By helping to design new ways of operating that meet information management needs, information professionals can help to enable:

• access by design
• privacy by design
• recordkeeping by design
• good information by design.

We can hard wire, or bake good information management principles into business systems, to ensure risks are mitigated, information is available and sustainable business information will be maintained for as long as it is required.

And we need to do it now

And all organisation, whether they are impacted by the NSW ICT Strategy or not, actually need to be doing this. Gartner has predicted that by 2016, 20% of Chief Information Officers in regulated industries will lose their jobs for failing to implement information governance effectively. The information risks identified above are genuinely starting to impact. They are threatening business information and, according to Gartner, will continue to do so.
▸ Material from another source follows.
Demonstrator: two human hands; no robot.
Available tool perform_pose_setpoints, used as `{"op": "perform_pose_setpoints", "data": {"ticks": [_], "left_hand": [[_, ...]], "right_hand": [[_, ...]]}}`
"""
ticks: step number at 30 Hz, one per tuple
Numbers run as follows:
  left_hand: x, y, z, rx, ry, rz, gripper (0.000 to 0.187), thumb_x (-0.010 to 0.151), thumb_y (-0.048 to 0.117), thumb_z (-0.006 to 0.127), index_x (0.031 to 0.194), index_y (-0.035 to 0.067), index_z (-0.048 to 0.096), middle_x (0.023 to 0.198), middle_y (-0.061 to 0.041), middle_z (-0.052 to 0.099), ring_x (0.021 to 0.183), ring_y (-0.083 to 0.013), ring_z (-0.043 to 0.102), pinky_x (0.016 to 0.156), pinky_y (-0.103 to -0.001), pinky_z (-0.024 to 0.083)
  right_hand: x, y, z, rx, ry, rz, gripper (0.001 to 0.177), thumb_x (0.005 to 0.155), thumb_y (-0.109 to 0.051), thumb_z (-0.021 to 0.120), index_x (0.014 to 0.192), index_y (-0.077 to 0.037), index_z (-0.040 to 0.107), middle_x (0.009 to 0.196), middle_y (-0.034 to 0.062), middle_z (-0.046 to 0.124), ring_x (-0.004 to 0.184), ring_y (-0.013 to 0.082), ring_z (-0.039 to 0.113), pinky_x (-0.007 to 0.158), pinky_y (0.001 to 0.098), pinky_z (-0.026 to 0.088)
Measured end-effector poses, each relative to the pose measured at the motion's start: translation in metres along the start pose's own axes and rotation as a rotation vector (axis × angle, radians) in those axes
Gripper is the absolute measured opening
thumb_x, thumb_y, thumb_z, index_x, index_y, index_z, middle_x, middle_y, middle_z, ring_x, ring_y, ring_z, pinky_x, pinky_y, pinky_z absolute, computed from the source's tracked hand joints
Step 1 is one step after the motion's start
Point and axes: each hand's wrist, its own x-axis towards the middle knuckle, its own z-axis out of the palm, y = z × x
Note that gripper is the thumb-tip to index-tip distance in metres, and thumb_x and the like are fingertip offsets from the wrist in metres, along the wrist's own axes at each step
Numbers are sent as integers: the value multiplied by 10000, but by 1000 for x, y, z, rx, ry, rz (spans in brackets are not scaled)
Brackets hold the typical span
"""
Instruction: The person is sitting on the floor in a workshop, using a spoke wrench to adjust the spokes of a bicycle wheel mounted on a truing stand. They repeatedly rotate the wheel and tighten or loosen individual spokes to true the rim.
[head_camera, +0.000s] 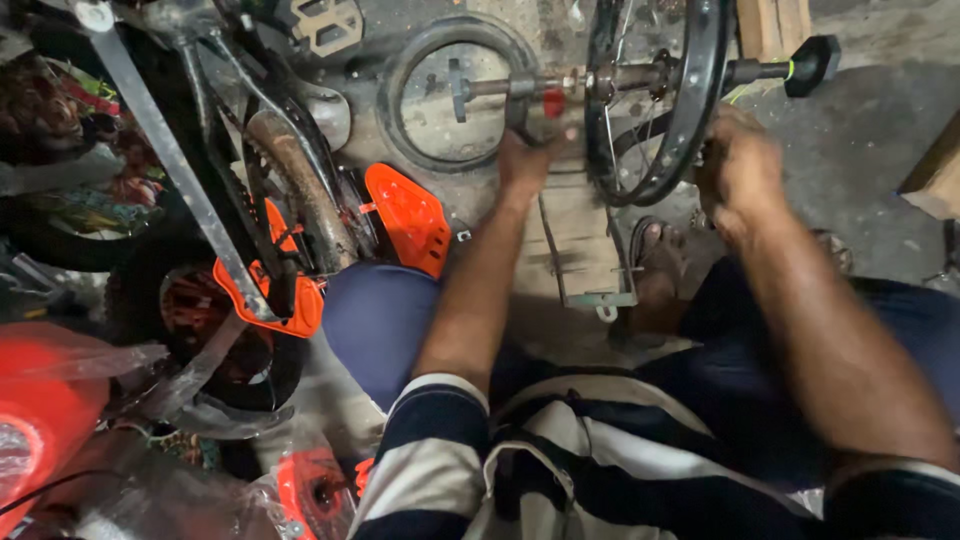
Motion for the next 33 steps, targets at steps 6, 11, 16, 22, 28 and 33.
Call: {"op": "perform_pose_setpoints", "data": {"ticks": [6,11,16,22,28,33], "left_hand": [[-6,-11,15,45,140,-18,364,747,80,947,957,5,659,860,-2,608,756,-139,538,669,-322,483],[3,-33,25,-57,198,86,422,712,25,957,952,53,611,858,34,576,751,-113,529,674,-290,507],[4,-35,27,-38,232,177,484,714,-34,928,1091,48,636,936,40,572,835,-105,524,744,-251,465],[4,-20,30,-286,137,209,513,735,-2,893,1163,67,619,1095,33,637,1009,-100,591,893,-249,513],[1,-21,28,-103,178,127,477,755,-26,917,1133,25,630,1041,17,606,947,-112,565,837,-274,513],[3,-37,27,-159,192,110,433,769,-38,936,983,46,569,932,-10,603,865,-119,578,786,-296,545]], "right_hand": [[-41,-35,8,-302,-91,-194,224,1132,-266,600,1043,-73,671,791,-36,560,643,61,467,540,236,355],[-60,-50,18,-789,-165,-547,234,1132,-216,636,1029,-8,665,819,22,594,690,116,515,593,275,391],[-75,-48,20,-1034,-278,-654,221,1039,-196,734,967,4,674,805,107,624,650,191,594,592,337,453],[-65,-37,11,-1377,-417,-722,318,845,-181,760,1123,-25,752,1137,229,736,946,366,714,822,452,575],[-52,-37,-1,-1193,-241,-531,238,1040,-204,652,1162,-20,739,1060,191,744,843,279,724,722,387,583],[-60,-52,7,-842,-251,-916,287,1212,-227,582,1131,36,666,983,152,712,839,186,694,697,300,551]]}}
So we need to contribute our expertise and ensure information is respected and protected in the business environments we work in and we need to do it now.
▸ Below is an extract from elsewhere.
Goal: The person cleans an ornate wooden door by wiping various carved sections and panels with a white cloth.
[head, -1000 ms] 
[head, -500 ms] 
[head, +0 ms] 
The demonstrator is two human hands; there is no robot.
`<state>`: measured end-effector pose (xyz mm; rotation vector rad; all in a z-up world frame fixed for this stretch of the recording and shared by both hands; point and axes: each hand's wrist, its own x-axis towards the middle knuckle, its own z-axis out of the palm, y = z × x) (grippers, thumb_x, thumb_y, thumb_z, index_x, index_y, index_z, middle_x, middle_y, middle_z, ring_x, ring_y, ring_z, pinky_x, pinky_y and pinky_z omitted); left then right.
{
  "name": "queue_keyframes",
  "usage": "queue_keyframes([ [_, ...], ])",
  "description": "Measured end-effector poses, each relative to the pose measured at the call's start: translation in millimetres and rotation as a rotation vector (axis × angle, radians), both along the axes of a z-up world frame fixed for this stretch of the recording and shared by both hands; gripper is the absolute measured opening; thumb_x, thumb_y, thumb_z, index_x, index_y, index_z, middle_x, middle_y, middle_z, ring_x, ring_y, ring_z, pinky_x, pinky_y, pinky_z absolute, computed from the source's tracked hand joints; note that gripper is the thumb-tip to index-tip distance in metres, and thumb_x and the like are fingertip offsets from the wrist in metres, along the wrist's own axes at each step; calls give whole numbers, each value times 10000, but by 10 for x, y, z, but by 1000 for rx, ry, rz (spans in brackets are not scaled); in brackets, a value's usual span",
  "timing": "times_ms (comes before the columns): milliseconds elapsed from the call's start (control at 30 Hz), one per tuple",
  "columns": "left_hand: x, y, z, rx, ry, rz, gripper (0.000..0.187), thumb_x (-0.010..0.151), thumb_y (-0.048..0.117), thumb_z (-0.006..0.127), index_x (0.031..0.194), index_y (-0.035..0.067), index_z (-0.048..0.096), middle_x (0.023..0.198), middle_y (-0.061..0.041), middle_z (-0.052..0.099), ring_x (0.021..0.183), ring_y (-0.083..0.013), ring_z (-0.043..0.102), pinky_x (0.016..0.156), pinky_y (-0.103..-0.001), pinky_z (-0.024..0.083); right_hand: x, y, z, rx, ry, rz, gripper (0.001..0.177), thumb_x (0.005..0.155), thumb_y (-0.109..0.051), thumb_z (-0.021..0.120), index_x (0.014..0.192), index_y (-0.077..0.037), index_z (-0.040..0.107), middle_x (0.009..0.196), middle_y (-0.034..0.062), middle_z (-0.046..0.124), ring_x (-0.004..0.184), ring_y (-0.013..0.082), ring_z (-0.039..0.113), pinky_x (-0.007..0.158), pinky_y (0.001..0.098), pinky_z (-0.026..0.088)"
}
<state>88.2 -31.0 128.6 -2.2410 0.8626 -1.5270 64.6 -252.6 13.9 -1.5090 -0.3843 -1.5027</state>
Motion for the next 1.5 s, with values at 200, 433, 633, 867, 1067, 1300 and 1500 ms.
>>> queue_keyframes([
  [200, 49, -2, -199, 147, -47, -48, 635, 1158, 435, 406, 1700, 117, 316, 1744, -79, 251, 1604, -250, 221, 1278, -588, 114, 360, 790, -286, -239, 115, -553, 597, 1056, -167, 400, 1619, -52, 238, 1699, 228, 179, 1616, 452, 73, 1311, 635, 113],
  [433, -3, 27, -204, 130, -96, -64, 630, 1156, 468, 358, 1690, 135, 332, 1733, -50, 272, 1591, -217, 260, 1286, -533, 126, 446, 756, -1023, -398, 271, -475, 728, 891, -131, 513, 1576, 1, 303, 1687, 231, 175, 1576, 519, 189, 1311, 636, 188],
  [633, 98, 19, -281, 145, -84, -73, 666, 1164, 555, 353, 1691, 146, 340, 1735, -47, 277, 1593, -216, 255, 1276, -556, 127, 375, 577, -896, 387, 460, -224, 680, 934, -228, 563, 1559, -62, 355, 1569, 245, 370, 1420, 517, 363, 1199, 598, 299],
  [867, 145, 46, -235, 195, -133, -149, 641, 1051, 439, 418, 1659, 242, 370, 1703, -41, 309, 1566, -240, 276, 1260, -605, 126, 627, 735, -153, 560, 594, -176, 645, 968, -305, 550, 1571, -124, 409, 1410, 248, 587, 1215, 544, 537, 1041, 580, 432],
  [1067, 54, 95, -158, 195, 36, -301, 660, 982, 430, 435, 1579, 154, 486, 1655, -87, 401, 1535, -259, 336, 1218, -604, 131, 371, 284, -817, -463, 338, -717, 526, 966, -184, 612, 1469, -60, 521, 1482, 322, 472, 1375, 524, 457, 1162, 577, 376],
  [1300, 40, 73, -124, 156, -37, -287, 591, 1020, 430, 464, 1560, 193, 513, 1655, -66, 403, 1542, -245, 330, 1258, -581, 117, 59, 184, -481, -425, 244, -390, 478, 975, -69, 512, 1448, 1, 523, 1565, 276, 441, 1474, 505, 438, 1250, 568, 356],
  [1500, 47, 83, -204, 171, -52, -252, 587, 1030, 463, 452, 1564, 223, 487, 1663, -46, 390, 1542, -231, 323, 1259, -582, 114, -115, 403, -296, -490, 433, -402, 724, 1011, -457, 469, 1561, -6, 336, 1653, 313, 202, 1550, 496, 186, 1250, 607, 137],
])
I closed by saying that State Records has a project underway to develop more effective guidance on managing the business information generated through social media. I said we would welcome stories, advice, feedback from all information professionals on their social media experiences. I said it would be useful for us to work together to:

• define new ways of managing social media information
• acknowledge that many organisations use between 3 and 9 social media channels and therefore we may need to develop different strategies and approaches for these different applications
• break down information silos so that all social media initiatives in an organisation can work together, integrate their information and feed it back into the business
• integrate social media into business processes and allow it to inform and improve business operations
• deploy our lessons learned and apply the extensive experience that a number of sectors have already had with social media (Universities in particular have much they can contribute here from their diverse experience)
• sustain information, by specifically identifying which social media information needs to be kept and managed.

At the conclusion there were a variety of questions about social media, the cloud, orphaned systems and also about how to get management to take corporate information risk seriously. There was also great discussion about these and other issues at morning tea. In all I had a great time at the Network and I really look forward to collaborating more with GIPA and Privacy colleagues on these important issues into the future.